The “old” site used what’s known as “threaded” (or what I call “nested”) forums.  This was a hand-coded solution from way back in the day, before forum software such as PHPbb and vBulletin were available.  To bring the site forward, he upgraded to vBulletin – a solid choice given the number of users and the additional professional support provided by vB.  The problem lies in the fact that nearly every major bulletin package out there now uses “linear” format.  Linear is as it’s name suggests, a linear flow of discussions.

The major difference between the two is that threaded formats tend to be more like emails – subject & message, and can be displayed as a “stair-step” view.  This lends itself to quick “one-liners” where the subject is the message and then that’s it.  Linear encourages more in-depth discussions, and if you want to “reply” to someone else’s post, you usually hit “reply with quote” to start a “sub-discussion”.  The newest posts are always at the end of the individual topic.

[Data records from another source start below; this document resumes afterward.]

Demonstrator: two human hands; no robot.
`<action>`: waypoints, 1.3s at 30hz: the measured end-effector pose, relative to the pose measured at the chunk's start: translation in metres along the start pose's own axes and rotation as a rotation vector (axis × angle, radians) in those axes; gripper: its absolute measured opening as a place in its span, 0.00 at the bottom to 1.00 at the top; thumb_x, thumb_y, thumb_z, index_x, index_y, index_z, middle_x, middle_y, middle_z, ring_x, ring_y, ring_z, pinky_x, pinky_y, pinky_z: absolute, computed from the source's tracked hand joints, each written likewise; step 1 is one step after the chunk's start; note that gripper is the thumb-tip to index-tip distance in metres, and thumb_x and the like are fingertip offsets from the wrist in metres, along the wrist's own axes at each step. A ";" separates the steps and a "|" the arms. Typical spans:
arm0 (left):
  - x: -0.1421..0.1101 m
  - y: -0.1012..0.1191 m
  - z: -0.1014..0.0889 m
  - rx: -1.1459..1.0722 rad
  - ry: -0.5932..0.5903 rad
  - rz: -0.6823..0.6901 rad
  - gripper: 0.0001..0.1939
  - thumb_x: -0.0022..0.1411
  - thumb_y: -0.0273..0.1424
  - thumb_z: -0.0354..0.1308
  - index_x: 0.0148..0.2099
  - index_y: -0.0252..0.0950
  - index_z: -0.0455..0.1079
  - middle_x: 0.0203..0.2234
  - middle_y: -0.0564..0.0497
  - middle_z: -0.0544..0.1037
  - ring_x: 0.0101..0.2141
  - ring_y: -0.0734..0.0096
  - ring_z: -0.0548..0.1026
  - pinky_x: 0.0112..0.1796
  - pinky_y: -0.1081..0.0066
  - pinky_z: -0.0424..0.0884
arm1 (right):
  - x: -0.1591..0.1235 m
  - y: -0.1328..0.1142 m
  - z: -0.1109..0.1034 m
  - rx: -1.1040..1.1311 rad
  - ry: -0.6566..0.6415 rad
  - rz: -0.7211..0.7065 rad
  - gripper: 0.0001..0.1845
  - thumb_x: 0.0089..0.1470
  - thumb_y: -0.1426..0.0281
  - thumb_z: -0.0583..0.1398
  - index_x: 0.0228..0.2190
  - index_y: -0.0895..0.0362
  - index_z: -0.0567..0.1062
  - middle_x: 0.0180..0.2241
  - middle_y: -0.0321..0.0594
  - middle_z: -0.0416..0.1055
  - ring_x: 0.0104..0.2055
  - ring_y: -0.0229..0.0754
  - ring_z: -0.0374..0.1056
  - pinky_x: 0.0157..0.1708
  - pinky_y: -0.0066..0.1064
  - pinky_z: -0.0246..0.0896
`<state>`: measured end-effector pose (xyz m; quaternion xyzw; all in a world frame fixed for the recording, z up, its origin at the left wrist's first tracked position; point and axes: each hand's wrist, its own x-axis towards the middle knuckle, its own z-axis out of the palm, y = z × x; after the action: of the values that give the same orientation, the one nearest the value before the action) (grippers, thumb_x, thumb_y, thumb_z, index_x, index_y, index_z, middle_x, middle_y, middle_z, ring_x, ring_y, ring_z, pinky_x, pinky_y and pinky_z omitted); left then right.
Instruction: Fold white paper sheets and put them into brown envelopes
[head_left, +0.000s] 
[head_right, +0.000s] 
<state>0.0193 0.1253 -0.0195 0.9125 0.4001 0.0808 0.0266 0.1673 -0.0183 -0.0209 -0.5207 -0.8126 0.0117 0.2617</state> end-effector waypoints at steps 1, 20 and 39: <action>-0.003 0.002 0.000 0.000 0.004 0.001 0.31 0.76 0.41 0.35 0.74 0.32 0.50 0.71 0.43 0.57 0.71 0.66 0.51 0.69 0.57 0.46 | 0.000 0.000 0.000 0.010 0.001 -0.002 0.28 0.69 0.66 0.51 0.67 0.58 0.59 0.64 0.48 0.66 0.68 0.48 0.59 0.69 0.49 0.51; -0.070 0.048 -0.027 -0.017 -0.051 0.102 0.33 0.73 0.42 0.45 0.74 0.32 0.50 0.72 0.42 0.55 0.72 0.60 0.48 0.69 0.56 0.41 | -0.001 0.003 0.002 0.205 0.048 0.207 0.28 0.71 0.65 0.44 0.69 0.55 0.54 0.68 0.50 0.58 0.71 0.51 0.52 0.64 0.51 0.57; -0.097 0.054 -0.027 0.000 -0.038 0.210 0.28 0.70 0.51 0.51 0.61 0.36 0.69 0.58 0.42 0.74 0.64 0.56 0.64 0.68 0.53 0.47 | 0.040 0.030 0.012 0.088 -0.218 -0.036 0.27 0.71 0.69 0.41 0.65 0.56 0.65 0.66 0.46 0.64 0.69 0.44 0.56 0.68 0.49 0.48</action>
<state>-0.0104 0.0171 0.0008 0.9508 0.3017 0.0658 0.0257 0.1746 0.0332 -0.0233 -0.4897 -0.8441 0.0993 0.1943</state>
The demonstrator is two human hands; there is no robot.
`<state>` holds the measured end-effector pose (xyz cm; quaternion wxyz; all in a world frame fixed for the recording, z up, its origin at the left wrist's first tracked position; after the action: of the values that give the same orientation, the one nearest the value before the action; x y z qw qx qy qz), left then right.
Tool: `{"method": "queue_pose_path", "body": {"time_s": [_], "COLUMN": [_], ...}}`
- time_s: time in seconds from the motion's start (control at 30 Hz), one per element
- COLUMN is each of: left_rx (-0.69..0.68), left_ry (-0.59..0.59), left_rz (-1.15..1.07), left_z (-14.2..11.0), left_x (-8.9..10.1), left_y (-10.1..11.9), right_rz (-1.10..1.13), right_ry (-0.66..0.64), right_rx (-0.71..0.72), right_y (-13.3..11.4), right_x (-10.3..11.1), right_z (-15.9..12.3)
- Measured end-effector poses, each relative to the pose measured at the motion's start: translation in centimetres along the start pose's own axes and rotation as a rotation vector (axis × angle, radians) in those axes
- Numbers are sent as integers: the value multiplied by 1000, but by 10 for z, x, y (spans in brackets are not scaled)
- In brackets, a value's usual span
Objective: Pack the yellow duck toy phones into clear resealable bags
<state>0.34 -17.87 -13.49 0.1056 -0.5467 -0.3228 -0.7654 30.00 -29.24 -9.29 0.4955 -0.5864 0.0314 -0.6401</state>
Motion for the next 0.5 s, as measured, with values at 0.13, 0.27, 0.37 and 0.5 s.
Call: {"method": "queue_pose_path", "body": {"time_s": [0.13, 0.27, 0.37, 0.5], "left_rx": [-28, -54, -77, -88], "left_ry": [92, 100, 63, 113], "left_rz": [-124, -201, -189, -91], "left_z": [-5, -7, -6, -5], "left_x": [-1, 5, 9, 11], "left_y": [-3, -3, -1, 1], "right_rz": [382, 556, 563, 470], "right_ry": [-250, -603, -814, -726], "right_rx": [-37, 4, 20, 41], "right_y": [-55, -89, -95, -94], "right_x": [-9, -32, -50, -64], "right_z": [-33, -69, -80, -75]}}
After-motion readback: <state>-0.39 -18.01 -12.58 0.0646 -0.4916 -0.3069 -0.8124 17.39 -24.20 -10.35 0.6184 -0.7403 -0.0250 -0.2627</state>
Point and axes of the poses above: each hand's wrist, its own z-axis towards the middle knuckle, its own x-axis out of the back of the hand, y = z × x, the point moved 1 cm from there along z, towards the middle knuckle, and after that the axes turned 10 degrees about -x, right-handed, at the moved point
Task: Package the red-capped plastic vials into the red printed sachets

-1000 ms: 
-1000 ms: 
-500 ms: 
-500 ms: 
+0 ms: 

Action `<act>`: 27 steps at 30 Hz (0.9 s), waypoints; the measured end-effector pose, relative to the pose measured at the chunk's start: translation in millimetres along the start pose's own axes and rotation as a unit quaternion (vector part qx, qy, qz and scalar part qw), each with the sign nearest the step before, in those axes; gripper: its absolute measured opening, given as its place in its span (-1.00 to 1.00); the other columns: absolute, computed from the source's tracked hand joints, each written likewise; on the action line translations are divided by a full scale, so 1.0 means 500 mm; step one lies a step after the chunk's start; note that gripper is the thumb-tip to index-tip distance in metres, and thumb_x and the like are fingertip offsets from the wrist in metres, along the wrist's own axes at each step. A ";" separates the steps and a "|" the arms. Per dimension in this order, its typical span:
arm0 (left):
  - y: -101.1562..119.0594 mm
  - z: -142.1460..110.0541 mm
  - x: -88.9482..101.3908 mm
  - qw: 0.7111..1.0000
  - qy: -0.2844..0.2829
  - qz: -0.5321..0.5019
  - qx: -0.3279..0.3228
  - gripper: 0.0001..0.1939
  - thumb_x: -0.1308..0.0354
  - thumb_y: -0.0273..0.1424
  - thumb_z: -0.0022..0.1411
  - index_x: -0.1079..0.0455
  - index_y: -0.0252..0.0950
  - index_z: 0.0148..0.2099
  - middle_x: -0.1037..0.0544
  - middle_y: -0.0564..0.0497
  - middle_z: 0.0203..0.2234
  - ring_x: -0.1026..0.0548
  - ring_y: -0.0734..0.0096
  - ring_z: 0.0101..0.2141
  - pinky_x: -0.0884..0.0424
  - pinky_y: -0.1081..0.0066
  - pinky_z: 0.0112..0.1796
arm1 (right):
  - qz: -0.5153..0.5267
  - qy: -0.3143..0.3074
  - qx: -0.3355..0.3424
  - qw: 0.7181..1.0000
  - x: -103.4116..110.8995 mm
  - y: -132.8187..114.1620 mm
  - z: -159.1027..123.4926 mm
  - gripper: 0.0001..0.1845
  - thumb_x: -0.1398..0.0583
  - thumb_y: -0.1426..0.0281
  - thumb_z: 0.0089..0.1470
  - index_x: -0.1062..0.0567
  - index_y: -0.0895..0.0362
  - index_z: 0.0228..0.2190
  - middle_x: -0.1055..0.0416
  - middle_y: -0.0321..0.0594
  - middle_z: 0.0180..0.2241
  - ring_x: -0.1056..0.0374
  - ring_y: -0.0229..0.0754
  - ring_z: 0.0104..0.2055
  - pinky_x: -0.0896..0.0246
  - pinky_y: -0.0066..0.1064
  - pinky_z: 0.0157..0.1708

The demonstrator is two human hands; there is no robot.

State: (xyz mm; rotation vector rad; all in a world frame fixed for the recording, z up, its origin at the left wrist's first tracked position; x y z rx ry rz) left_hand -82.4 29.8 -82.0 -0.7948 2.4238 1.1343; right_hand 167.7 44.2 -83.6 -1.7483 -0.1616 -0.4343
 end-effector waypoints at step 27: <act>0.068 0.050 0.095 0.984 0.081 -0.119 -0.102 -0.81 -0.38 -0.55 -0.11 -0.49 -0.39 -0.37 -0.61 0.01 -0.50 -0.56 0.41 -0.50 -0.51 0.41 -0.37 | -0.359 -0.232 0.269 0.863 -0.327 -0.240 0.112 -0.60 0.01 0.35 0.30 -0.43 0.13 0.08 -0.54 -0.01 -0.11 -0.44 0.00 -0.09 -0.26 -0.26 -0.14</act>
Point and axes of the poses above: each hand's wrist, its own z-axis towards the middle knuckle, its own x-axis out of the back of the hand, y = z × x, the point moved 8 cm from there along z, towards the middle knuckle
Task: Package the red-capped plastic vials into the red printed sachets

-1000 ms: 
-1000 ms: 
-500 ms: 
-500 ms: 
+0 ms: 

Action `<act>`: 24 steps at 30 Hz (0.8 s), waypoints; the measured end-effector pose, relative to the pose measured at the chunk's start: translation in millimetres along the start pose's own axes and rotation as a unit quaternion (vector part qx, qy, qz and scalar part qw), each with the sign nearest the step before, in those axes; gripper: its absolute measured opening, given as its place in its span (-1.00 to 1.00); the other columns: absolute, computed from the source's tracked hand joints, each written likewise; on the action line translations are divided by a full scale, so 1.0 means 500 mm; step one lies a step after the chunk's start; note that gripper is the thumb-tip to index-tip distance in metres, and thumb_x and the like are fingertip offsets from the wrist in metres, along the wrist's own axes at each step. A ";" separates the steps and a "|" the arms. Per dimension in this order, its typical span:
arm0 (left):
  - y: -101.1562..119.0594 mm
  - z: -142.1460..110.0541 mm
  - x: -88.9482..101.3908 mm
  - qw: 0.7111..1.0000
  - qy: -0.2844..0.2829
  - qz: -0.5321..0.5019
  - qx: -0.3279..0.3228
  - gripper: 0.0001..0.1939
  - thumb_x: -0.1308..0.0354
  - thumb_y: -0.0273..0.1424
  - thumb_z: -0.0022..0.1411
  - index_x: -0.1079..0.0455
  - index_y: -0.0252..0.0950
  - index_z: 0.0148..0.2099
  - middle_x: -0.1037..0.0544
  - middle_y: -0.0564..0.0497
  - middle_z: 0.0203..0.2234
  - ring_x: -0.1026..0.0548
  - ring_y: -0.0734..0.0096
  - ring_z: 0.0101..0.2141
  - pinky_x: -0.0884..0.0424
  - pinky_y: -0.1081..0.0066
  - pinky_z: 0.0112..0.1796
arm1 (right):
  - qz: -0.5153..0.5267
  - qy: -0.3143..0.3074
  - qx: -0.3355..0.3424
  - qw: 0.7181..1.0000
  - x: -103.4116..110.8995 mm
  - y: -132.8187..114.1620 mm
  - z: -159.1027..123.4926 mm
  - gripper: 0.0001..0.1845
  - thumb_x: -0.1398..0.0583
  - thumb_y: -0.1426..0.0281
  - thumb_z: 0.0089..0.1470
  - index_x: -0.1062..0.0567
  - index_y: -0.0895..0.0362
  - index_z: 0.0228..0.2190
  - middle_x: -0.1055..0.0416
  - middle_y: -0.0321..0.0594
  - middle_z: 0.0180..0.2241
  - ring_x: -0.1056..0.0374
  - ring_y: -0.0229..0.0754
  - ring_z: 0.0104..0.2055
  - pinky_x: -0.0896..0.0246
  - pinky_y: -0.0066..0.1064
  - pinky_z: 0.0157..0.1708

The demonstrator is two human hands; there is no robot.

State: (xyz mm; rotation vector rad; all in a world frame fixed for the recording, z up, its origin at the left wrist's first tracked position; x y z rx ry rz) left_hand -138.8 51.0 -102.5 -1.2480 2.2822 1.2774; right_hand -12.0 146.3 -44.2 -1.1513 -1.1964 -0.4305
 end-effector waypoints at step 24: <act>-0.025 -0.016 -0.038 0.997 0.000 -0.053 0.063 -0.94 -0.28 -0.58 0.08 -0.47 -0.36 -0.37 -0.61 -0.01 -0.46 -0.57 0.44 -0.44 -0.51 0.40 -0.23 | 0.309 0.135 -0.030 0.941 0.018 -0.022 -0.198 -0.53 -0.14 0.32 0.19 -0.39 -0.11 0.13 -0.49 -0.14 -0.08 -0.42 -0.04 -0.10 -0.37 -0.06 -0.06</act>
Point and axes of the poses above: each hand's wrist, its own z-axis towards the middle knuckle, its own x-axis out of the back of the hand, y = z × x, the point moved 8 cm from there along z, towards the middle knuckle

So after ten years, it’s easy to see why the shift from threaded to linear would be met with such derision.  Will managed to get a plugin on VB to display a “threaded view” (Threaded Overlay, actually) to appease those sticks in the mud, but it doesn’t seem to be helping with his site traffic and such.  Now, Will & his staff are trying to gain feedback on what to do.  They’re toying with the notion of just sucking it up and moving ahead as is, bringing back the old stuff in a limited format, or scrapping everything and bringing back the old format entirely.  The vast majority (or at least the most vocal) seem to prefer the old format.